== EXTRACTED MATERIAL

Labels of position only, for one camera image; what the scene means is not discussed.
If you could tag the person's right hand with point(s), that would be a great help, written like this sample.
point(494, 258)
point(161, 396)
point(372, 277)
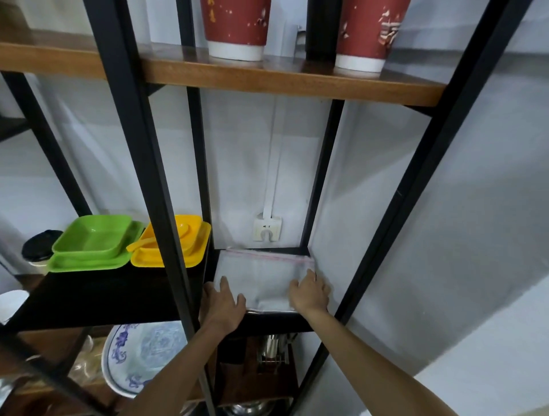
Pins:
point(309, 295)

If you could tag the person's left hand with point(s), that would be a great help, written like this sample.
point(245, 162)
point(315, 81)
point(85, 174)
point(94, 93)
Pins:
point(221, 310)

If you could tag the person's left thumb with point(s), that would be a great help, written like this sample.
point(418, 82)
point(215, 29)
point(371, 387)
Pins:
point(241, 302)

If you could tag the person's right thumb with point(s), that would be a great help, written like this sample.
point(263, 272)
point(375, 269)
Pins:
point(294, 287)

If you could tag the clear plastic zip bag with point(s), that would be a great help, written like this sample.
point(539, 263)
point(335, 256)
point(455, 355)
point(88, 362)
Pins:
point(259, 278)

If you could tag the person's left forearm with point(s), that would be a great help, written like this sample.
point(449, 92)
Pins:
point(180, 373)

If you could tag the person's right forearm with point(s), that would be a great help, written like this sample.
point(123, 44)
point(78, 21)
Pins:
point(369, 364)

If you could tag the stainless steel utensil holder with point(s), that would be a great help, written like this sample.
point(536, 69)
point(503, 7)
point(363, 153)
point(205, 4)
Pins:
point(274, 348)

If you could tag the yellow square plate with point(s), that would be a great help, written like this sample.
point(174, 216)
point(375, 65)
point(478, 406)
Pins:
point(195, 257)

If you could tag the dark wooden shelf board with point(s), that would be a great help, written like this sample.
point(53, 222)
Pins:
point(253, 381)

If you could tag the yellow square bowl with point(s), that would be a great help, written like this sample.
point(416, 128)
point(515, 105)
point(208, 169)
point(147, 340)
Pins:
point(188, 233)

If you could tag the stainless steel bowl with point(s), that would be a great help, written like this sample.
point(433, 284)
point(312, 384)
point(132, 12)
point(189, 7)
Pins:
point(257, 409)

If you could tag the blue and white porcelain plate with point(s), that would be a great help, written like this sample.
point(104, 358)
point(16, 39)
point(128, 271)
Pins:
point(141, 355)

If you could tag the yellow plastic spoon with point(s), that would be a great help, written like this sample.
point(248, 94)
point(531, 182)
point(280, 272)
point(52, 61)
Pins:
point(143, 244)

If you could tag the black shelf board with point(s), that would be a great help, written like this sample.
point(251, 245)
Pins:
point(94, 295)

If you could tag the green square plate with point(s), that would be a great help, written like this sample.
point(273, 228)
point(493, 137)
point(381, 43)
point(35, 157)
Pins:
point(85, 263)

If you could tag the green square bowl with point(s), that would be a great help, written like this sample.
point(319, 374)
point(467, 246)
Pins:
point(92, 235)

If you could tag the crumpled clear plastic bag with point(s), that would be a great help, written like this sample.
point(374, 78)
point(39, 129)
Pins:
point(85, 362)

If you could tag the cup with black lid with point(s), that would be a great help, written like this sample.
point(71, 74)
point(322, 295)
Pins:
point(40, 248)

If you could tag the brown wooden shelf board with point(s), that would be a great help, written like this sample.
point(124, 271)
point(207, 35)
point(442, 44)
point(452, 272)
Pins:
point(266, 77)

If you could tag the white bowl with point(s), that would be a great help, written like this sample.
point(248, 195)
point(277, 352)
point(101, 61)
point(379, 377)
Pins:
point(13, 305)

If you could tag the red paper cup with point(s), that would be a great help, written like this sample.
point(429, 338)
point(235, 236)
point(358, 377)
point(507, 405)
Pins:
point(369, 30)
point(236, 23)

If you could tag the white wall socket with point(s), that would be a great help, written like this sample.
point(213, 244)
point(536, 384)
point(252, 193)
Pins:
point(267, 229)

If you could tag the black metal shelf frame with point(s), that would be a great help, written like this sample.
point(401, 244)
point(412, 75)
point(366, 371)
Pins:
point(141, 141)

====

§ DIRECTIONS
Copy all the entries word for word. Omit any pictures.

§ REPLY
Labels of position only, for one camera image; what the scene means is not discussed.
If you could tag the person's right hand with point(s), that would be a great help, written like this sample.
point(494, 258)
point(161, 396)
point(372, 277)
Pins:
point(309, 295)

If you could tag the person's left hand with point(s), that would be a great help, written like this sample.
point(245, 162)
point(315, 81)
point(85, 174)
point(94, 93)
Pins:
point(221, 310)

If you could tag the person's left thumb with point(s), that would be a great help, written like this sample.
point(418, 82)
point(215, 29)
point(371, 387)
Pins:
point(241, 302)

If you could tag the person's right thumb with point(s), that would be a great help, written like this sample.
point(263, 272)
point(375, 269)
Pins:
point(294, 287)

If you could tag the clear plastic zip bag with point(s), that would be a great help, written like this sample.
point(539, 263)
point(335, 256)
point(455, 355)
point(88, 362)
Pins:
point(259, 278)

If you could tag the person's left forearm with point(s), that would be a great help, written like this sample.
point(449, 92)
Pins:
point(180, 373)

If you could tag the person's right forearm with point(s), that would be a great help, written like this sample.
point(123, 44)
point(78, 21)
Pins:
point(369, 364)

If you could tag the stainless steel utensil holder with point(s), that would be a great help, written like this sample.
point(536, 69)
point(503, 7)
point(363, 153)
point(205, 4)
Pins:
point(274, 348)

If you could tag the yellow square plate with point(s), that would be a great help, written like this sample.
point(174, 216)
point(375, 65)
point(478, 406)
Pins:
point(195, 257)

If you could tag the dark wooden shelf board with point(s), that would be a great help, written like this sample.
point(53, 222)
Pins:
point(253, 381)

If you could tag the yellow square bowl with point(s), that would be a great help, written like this sample.
point(416, 128)
point(515, 105)
point(208, 169)
point(147, 340)
Pins:
point(188, 233)

If you could tag the stainless steel bowl with point(s), that would be a great help, written like this sample.
point(433, 284)
point(312, 384)
point(132, 12)
point(189, 7)
Pins:
point(257, 409)

If you could tag the blue and white porcelain plate with point(s), that would be a great help, written like this sample.
point(104, 358)
point(16, 39)
point(128, 271)
Pins:
point(141, 355)

If you could tag the yellow plastic spoon with point(s), that would be a great help, written like this sample.
point(248, 94)
point(531, 182)
point(280, 272)
point(52, 61)
Pins:
point(143, 244)

If you could tag the black shelf board with point(s), that would be a great help, written like this sample.
point(251, 245)
Pins:
point(94, 295)

If you could tag the green square plate with point(s), that would be a great help, written like this sample.
point(273, 228)
point(493, 137)
point(381, 43)
point(35, 157)
Pins:
point(85, 263)

If you could tag the green square bowl with point(s), that would be a great help, written like this sample.
point(319, 374)
point(467, 246)
Pins:
point(92, 235)

If you could tag the crumpled clear plastic bag with point(s), that would be a great help, written like this sample.
point(374, 78)
point(39, 129)
Pins:
point(85, 362)

If you could tag the cup with black lid with point(s), that would be a great help, written like this sample.
point(71, 74)
point(322, 295)
Pins:
point(40, 248)

If you could tag the brown wooden shelf board with point(s), that would be a great help, written like this sample.
point(124, 271)
point(207, 35)
point(442, 44)
point(452, 272)
Pins:
point(266, 77)

If you could tag the white bowl with point(s), that would be a great help, written like this sample.
point(248, 195)
point(277, 352)
point(101, 61)
point(379, 377)
Pins:
point(13, 305)

If you could tag the red paper cup with point(s), that would be a great help, written like this sample.
point(429, 338)
point(235, 236)
point(358, 377)
point(507, 405)
Pins:
point(369, 30)
point(236, 23)

If you could tag the white wall socket with point(s), that would be a great help, written like this sample.
point(213, 244)
point(536, 384)
point(252, 193)
Pins:
point(267, 229)

If you could tag the black metal shelf frame with point(s), that would be a great help, written like this sample.
point(401, 244)
point(412, 75)
point(366, 371)
Pins:
point(141, 141)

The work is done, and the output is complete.